'''

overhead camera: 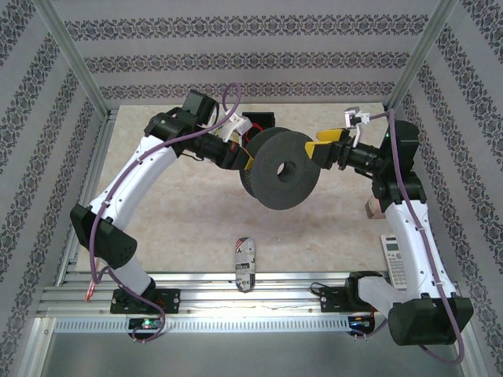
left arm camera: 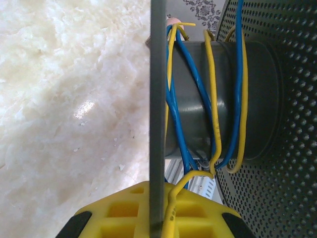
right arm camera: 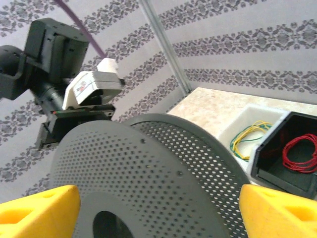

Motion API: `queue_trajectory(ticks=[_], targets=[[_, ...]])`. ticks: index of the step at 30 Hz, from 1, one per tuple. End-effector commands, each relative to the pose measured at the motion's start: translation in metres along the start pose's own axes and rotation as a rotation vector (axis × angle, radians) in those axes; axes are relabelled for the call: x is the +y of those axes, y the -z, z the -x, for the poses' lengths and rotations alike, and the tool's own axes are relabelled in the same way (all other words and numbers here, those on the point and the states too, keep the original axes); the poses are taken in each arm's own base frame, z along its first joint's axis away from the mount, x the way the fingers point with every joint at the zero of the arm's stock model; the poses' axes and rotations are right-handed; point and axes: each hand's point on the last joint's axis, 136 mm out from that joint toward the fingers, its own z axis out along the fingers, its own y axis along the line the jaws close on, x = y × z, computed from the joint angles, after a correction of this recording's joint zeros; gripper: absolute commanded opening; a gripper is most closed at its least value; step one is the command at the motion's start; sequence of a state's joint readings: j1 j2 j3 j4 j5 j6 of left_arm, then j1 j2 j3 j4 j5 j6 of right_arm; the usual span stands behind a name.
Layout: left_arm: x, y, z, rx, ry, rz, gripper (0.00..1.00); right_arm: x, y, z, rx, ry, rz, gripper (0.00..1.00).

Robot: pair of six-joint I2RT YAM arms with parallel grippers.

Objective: Wrap the cables

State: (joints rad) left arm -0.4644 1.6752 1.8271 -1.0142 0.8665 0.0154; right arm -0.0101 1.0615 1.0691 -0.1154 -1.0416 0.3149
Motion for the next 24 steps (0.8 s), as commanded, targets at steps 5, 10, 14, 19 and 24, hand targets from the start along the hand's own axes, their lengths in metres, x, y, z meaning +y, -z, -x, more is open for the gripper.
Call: queue_trajectory(ticks=[5, 10, 14, 19, 24], targets=[[-0.031, 0.019, 0.016, -0.085, -0.125, -0.071, 0.00, 0.006, -0.008, -0.008, 0.022, 0.002, 0.074, 0.80], [-0.032, 0.019, 0.022, -0.091, -0.133, -0.079, 0.00, 0.022, -0.011, -0.019, 0.056, 0.004, 0.151, 0.67], [-0.033, 0.019, 0.028, -0.098, -0.139, -0.090, 0.00, 0.034, -0.009, -0.026, 0.062, 0.007, 0.202, 0.49], [-0.035, 0.019, 0.032, -0.106, -0.144, -0.099, 0.00, 0.044, -0.007, -0.031, 0.070, 0.003, 0.246, 0.25], [-0.032, 0.019, 0.032, -0.111, -0.139, -0.085, 0.07, 0.050, -0.007, -0.031, 0.065, 0.015, 0.260, 0.00]])
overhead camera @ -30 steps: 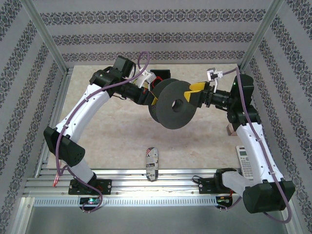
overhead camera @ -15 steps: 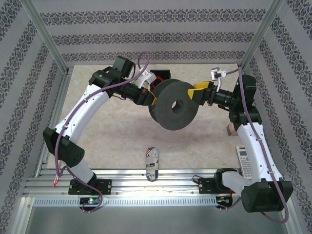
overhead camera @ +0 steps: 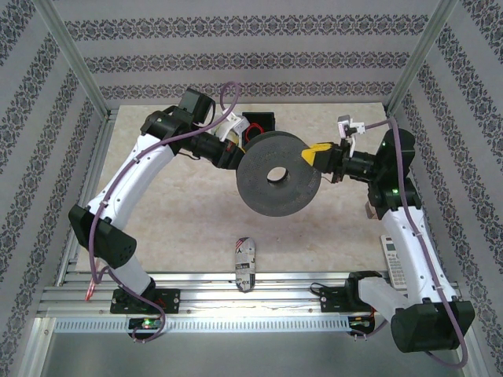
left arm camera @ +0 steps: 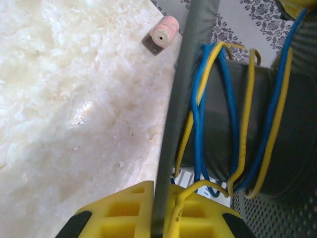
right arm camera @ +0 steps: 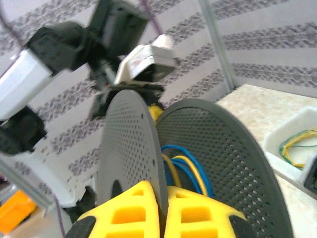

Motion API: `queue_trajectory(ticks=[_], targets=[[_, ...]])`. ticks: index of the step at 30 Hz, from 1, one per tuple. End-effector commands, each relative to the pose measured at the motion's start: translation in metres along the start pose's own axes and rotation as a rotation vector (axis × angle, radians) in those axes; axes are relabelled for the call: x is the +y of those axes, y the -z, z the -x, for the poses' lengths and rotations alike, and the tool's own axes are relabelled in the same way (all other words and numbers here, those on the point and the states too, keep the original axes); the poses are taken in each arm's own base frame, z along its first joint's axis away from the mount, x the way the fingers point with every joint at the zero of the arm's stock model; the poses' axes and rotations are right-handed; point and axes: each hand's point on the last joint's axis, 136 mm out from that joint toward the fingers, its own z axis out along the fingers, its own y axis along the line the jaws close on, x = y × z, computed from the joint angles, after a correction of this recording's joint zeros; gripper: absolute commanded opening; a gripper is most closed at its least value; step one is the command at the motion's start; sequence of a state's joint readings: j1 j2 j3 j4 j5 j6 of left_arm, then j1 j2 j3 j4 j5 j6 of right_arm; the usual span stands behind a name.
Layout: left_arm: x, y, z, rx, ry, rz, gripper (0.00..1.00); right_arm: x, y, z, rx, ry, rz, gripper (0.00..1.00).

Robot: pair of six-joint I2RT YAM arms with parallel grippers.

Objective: Wrap the cables

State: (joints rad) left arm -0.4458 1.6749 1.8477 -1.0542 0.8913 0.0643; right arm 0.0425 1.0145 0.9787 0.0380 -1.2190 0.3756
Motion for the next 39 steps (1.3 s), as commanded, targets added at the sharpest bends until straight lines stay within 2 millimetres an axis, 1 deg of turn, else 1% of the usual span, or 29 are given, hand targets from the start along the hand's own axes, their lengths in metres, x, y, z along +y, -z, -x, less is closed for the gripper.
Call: queue_trajectory(ticks=[1, 2, 4, 7, 9, 11, 14, 20, 24, 26, 27, 32, 36, 39], targets=[[-0.029, 0.011, 0.034, -0.115, -0.118, -0.063, 0.07, 0.004, -0.006, -0.010, 0.018, -0.028, 0.029, 0.00], [-0.028, 0.013, 0.034, -0.120, -0.115, -0.050, 0.09, 0.004, -0.005, -0.010, 0.017, -0.028, 0.027, 0.00], [-0.024, 0.018, 0.035, -0.131, -0.110, -0.022, 0.17, 0.004, -0.005, -0.009, 0.015, -0.030, 0.025, 0.00], [-0.015, 0.033, 0.038, -0.168, -0.097, 0.054, 0.43, 0.004, -0.004, -0.007, 0.007, -0.037, 0.022, 0.00], [-0.004, 0.050, 0.039, -0.200, -0.076, 0.128, 0.60, 0.002, -0.002, -0.007, 0.002, -0.047, 0.016, 0.00], [0.007, 0.066, 0.038, -0.224, -0.049, 0.189, 0.70, 0.000, -0.001, -0.008, -0.002, -0.056, 0.012, 0.00], [0.020, 0.087, 0.034, -0.251, -0.009, 0.260, 0.80, -0.002, -0.001, -0.009, -0.006, -0.067, 0.008, 0.00], [0.042, 0.116, 0.025, -0.293, 0.048, 0.377, 0.88, -0.010, -0.002, -0.015, -0.009, -0.104, 0.000, 0.00], [0.054, 0.131, 0.016, -0.332, 0.079, 0.470, 0.94, -0.026, -0.004, -0.026, -0.007, -0.174, -0.016, 0.00], [0.058, 0.134, 0.010, -0.351, 0.083, 0.506, 0.97, -0.039, -0.007, -0.034, -0.015, -0.231, -0.022, 0.00], [0.060, 0.134, 0.005, -0.369, 0.079, 0.518, 1.00, -0.046, -0.009, -0.039, -0.023, -0.264, -0.024, 0.00], [0.079, 0.137, -0.024, -0.472, 0.074, 0.639, 1.00, -0.080, -0.020, -0.070, -0.034, -0.397, -0.061, 0.00], [0.101, 0.143, -0.052, -0.503, 0.112, 0.772, 1.00, -0.101, -0.029, -0.087, -0.042, -0.459, -0.073, 0.00], [0.109, 0.135, -0.067, -0.487, 0.141, 0.782, 1.00, -0.112, -0.036, -0.101, -0.029, -0.492, -0.078, 0.00]])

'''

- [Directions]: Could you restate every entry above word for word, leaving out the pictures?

- [Answer space]:
overhead camera: 
left arm camera: 
right arm camera: 

Motion API: `queue_trajectory(ticks=[_], targets=[[_, ...]])`. ticks: index of the step at 30 Hz, from 1, one per tuple. End-effector commands, each relative to the pose measured at the motion's start: translation in metres along the start pose's own axes and rotation as a rotation vector (axis × angle, radians) in those axes; axes are relabelled for the call: x is the +y of those axes, y the -z, z the -x, for the poses' lengths and rotations alike, and the tool's own axes are relabelled in the same way (all other words and numbers here, those on the point and the states too, keep the original axes); the poses are taken in each arm's own base frame, z along its first joint's axis away from the mount, x the way the fingers point with every joint at the zero of the arm's stock model; the poses' axes and rotations are right-handed; point and axes: each hand's point on the last joint's axis, 136 mm out from that joint toward the fingers, its own z axis out along the fingers, its own y axis along the line the jaws close on, x = y × z, computed from the joint angles, after a correction of this recording's joint zeros; gripper: absolute commanded opening; a gripper is most closed at its least value; step one is the command at the motion's start; sequence of a state's joint readings: j1 j2 j3 j4 j5 j6 of left_arm, then j1 j2 j3 j4 j5 j6 of right_arm; the usual span stands behind a name.
Layout: left_arm: x, y, z, rx, ry, rz, gripper (0.00..1.00); right_arm: x, y, z, rx, ry, rz, gripper (0.00..1.00).

Robot: pair of six-joint I2RT YAM arms with parallel grippers.

Objective: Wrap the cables

State: (joints rad) left arm -0.4644 1.6752 1.8271 -1.0142 0.8665 0.0154; right arm -0.0101 1.0615 1.0691 -0.1154 -1.0416 0.3149
Motion for the next 24 steps (0.8 s), as commanded, targets at steps 5, 10, 14, 19 and 24, hand targets from the start along the hand's own axes, their lengths in metres, x, y, z meaning +y, -z, -x, more is open for the gripper.
Call: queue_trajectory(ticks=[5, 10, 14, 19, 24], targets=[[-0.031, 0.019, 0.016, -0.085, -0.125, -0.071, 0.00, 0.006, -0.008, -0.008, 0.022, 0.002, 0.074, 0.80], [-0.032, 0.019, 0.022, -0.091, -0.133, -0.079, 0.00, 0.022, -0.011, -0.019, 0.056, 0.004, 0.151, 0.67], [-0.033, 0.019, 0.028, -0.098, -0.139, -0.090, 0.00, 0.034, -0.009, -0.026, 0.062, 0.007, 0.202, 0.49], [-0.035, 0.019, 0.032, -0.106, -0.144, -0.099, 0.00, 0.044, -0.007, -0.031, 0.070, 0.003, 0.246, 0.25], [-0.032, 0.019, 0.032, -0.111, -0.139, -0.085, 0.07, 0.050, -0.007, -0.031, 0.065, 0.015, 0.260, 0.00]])
overhead camera @ -30 steps: 
overhead camera @ -15 steps: 
overhead camera @ +0 steps: 
left arm camera @ +0 steps: 
right arm camera @ +0 steps: 

Motion API: `queue_trajectory(ticks=[_], targets=[[_, ...]])`. ticks: index of the step at 30 Hz, from 1, one per tuple. End-effector commands, each relative to the pose measured at the motion's start: translation in metres along the start pose's own axes and rotation as a rotation vector (axis × angle, radians) in those axes; axes are relabelled for the call: x is the +y of those axes, y the -z, z the -x, for the poses' lengths and rotations alike, and the tool's own axes are relabelled in the same way (all other words and numbers here, those on the point and the states too, keep the original axes); the poses are taken in each arm's own base frame, z along its first joint's axis away from the mount, x the way the fingers point with every joint at the zero of the arm's stock model; the poses' axes and rotations are right-handed; point and axes: each hand's point on the last joint's axis, 136 mm out from that joint toward the fingers, its own z axis out along the fingers, its own y axis along the line the jaws close on, x = y × z, computed from the joint angles, after a correction of this recording's joint zeros; gripper: absolute commanded opening; a gripper is most closed at its least value; step one is the command at the motion's start; sequence of a state's joint readings: j1 j2 j3 j4 j5 j6 of left_arm, then j1 j2 j3 j4 j5 j6 of right_arm; the usual span stands behind a name.
Layout: left_arm: x, y, z, rx, ry, rz, gripper (0.00..1.00); right_arm: x, y, z, rx, ry, rz, gripper (0.00..1.00).

Robot: pair of six-joint I2RT YAM arms with parallel grippers.

Objective: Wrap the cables

State: (joints rad) left arm -0.4458 1.6749 1.8477 -1.0542 0.8913 0.0643; right arm 0.0425 1.0145 0.9787 0.0380 -1.2190 0.3756
Motion for the next 39 steps (1.3 s), as commanded, targets added at the sharpest bends until straight lines stay within 2 millimetres an axis, 1 deg of turn, else 1% of the usual span, or 29 are given, hand targets from the start along the hand's own axes, their lengths in metres, x, y, z along +y, -z, -x, less is closed for the gripper.
Call: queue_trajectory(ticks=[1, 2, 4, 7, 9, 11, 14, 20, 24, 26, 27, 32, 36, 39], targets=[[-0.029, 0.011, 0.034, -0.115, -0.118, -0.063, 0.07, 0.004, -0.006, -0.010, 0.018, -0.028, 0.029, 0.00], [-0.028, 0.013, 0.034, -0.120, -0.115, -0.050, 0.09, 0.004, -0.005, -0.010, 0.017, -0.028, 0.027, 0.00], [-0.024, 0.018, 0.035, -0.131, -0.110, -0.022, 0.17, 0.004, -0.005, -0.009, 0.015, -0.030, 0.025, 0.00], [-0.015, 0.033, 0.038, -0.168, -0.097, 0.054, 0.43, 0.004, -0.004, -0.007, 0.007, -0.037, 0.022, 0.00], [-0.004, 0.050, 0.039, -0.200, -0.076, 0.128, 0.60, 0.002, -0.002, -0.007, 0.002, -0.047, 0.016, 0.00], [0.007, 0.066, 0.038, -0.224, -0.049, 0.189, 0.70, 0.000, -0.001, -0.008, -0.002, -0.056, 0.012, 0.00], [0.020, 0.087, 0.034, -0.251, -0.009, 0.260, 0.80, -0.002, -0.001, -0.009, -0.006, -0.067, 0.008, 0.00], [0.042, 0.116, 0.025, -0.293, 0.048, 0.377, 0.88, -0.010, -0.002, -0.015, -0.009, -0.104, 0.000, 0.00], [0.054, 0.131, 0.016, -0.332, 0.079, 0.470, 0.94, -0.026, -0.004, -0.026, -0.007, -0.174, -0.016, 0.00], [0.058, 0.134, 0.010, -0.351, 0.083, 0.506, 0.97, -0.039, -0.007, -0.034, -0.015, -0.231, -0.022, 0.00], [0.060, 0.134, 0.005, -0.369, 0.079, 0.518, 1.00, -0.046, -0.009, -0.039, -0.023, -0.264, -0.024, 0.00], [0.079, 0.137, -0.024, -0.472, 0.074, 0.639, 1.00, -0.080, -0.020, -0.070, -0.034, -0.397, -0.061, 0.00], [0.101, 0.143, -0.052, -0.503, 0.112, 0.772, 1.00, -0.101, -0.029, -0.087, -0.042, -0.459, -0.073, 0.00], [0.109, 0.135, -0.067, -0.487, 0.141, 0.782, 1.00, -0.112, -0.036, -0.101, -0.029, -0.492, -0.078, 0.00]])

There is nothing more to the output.